Task requirements >> Search the records for "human". Copy every line where it appears.

Recorded data
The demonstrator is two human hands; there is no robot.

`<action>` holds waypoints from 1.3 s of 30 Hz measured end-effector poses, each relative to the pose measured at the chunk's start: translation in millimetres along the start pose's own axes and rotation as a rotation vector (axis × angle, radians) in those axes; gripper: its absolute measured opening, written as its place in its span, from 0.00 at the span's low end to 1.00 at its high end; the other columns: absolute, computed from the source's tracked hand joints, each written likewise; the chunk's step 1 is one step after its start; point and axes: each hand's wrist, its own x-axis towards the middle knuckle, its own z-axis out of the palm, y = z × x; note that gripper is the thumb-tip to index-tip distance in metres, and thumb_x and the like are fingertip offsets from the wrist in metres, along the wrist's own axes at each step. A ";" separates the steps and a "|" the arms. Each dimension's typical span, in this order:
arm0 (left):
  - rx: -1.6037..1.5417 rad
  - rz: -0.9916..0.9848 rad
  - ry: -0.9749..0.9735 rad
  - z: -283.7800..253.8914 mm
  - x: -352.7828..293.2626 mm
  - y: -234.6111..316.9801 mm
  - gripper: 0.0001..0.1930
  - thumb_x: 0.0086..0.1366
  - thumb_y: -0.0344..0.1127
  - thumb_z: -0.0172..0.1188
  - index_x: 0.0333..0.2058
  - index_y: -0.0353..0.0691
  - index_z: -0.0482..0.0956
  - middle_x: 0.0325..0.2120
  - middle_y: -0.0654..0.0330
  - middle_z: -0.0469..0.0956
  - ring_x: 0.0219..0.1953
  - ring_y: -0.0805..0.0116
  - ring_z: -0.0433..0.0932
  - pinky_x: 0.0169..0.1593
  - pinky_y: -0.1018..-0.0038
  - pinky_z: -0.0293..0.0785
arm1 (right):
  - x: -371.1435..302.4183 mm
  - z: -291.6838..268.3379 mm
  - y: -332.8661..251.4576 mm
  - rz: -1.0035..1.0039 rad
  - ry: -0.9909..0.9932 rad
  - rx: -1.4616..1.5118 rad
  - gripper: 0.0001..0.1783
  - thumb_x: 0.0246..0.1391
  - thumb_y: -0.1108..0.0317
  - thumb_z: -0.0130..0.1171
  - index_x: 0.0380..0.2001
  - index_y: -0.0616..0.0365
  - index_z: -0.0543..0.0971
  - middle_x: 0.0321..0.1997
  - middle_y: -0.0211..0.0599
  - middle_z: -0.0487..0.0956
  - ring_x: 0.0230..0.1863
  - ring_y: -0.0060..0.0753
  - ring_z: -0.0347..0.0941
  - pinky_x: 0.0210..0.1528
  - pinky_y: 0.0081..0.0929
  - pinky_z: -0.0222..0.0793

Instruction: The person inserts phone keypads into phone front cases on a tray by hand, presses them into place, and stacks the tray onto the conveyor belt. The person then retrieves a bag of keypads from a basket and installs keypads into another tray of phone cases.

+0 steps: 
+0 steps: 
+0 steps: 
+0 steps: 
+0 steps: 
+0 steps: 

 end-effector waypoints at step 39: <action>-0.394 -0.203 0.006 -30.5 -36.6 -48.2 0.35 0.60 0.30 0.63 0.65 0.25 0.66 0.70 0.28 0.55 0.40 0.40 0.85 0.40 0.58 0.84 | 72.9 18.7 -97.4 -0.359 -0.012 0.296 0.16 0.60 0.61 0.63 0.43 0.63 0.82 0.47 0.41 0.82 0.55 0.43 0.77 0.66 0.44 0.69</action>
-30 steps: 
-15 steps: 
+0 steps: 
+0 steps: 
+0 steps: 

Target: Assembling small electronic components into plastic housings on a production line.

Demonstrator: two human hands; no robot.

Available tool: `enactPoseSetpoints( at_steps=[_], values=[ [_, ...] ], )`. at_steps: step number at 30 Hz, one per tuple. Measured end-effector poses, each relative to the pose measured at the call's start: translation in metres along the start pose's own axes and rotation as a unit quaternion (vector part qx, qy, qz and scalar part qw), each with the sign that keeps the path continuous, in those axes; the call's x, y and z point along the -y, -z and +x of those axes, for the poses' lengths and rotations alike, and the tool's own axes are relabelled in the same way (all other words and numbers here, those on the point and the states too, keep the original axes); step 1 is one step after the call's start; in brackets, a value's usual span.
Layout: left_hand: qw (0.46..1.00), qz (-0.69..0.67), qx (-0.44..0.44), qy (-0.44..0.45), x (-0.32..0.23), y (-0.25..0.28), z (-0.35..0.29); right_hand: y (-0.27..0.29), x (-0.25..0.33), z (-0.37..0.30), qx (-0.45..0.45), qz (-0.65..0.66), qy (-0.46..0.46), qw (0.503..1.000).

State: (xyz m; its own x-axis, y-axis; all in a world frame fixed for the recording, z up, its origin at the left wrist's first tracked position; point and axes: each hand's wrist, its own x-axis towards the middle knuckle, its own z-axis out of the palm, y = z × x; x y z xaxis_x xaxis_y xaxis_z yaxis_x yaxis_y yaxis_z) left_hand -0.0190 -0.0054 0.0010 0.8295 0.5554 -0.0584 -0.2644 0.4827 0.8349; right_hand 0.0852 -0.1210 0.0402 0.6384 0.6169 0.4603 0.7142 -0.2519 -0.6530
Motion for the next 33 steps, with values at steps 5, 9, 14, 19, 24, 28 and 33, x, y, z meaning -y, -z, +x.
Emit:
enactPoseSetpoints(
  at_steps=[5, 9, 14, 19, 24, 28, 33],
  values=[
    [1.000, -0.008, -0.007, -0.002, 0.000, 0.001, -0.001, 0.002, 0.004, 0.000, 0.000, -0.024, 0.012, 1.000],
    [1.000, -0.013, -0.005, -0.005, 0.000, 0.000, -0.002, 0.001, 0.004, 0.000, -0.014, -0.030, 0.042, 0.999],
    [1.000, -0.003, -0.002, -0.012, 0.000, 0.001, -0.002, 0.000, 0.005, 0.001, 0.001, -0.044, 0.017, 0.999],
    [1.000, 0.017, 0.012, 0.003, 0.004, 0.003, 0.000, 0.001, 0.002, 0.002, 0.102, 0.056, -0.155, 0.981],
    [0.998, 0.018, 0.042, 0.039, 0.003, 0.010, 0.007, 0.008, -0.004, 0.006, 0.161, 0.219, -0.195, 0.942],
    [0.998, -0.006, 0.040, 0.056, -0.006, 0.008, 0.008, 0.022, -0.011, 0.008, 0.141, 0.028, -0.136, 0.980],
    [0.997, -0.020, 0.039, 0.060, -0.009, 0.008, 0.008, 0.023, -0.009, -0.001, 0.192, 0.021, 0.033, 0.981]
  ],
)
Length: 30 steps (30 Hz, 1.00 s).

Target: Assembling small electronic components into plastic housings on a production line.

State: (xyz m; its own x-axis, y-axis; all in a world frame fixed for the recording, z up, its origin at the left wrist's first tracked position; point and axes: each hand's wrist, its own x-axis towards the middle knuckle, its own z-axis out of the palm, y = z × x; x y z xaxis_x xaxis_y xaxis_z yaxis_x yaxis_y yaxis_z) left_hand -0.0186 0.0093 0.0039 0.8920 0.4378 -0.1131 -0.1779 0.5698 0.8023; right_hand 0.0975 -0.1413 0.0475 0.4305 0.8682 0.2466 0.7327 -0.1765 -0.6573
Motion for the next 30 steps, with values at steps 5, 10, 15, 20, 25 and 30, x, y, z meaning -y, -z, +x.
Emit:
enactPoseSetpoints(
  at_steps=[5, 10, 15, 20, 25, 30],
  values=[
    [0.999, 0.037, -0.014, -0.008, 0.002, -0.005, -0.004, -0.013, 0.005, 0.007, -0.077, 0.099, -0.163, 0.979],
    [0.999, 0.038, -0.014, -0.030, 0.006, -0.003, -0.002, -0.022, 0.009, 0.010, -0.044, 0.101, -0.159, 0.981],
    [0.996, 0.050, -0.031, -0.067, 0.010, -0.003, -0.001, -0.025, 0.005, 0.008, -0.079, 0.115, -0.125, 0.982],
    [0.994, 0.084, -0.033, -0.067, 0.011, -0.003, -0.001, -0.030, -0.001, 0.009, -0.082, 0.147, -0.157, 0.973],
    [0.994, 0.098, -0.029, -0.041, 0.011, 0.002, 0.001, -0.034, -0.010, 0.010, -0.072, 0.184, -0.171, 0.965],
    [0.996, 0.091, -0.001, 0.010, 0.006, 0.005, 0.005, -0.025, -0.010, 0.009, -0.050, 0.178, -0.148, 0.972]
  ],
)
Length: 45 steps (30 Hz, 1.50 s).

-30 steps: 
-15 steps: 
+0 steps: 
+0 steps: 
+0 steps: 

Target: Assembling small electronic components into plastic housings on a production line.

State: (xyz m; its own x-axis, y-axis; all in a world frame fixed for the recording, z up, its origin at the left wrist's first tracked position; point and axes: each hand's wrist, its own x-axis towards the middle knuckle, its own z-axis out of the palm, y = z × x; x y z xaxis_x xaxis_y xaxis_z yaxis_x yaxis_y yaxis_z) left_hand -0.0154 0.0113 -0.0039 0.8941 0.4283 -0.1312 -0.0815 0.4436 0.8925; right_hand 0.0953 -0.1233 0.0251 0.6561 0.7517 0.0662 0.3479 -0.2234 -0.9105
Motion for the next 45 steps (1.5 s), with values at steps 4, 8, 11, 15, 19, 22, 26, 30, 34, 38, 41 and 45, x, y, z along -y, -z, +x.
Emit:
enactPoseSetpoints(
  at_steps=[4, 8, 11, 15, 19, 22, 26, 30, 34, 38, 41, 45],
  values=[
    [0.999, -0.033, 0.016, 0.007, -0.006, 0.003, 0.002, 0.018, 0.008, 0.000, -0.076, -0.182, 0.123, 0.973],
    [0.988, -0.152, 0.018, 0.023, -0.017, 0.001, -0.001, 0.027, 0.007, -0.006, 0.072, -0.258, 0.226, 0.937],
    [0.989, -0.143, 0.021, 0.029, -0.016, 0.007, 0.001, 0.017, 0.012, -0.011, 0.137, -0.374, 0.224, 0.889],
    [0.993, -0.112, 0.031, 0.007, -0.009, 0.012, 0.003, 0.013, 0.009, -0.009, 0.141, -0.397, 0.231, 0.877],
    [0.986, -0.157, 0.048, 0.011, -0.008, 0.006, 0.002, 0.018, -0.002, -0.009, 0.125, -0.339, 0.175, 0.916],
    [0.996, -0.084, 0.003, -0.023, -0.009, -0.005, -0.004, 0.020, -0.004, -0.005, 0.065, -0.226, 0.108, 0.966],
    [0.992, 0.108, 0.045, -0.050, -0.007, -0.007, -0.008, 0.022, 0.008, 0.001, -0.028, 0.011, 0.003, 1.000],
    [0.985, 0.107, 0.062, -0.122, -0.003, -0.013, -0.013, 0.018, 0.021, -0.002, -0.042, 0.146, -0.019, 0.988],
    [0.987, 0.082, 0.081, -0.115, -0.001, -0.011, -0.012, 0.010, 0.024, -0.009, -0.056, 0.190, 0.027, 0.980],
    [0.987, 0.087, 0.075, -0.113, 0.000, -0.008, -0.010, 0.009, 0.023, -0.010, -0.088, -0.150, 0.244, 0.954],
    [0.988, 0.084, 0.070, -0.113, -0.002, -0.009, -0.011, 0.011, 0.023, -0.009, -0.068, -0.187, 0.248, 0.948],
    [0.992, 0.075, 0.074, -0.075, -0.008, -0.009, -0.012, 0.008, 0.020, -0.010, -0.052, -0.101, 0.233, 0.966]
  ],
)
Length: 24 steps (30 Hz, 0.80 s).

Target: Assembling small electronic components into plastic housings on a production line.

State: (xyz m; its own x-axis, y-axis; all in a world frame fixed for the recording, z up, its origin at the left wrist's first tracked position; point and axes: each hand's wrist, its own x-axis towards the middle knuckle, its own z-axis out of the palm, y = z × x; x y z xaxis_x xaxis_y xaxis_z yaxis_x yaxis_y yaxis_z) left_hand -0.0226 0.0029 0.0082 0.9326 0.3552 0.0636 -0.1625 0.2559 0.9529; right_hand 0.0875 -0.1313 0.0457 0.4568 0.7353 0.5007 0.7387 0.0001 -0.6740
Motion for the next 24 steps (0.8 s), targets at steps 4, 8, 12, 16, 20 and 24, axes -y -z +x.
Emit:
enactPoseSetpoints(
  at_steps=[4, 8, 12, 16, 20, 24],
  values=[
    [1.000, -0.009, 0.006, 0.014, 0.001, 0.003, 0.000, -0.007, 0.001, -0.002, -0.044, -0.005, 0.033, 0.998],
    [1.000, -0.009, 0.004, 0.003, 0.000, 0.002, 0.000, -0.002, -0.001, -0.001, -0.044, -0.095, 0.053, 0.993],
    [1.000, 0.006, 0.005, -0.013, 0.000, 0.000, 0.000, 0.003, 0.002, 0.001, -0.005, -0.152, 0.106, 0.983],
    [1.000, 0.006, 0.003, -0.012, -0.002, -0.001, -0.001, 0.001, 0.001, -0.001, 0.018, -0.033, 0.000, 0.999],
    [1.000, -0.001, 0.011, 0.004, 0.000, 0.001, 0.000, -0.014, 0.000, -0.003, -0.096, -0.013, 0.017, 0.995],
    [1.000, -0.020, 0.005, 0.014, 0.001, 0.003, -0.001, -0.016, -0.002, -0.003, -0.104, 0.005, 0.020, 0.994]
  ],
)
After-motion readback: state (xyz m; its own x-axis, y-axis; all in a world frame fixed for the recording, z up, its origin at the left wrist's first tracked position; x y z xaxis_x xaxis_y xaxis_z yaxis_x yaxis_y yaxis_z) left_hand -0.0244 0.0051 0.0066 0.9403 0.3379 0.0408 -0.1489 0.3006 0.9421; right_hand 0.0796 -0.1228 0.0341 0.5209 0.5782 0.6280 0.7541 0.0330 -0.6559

Task result >>
The demonstrator is two human hands; there is no robot.
Demonstrator: two human hands; no robot.

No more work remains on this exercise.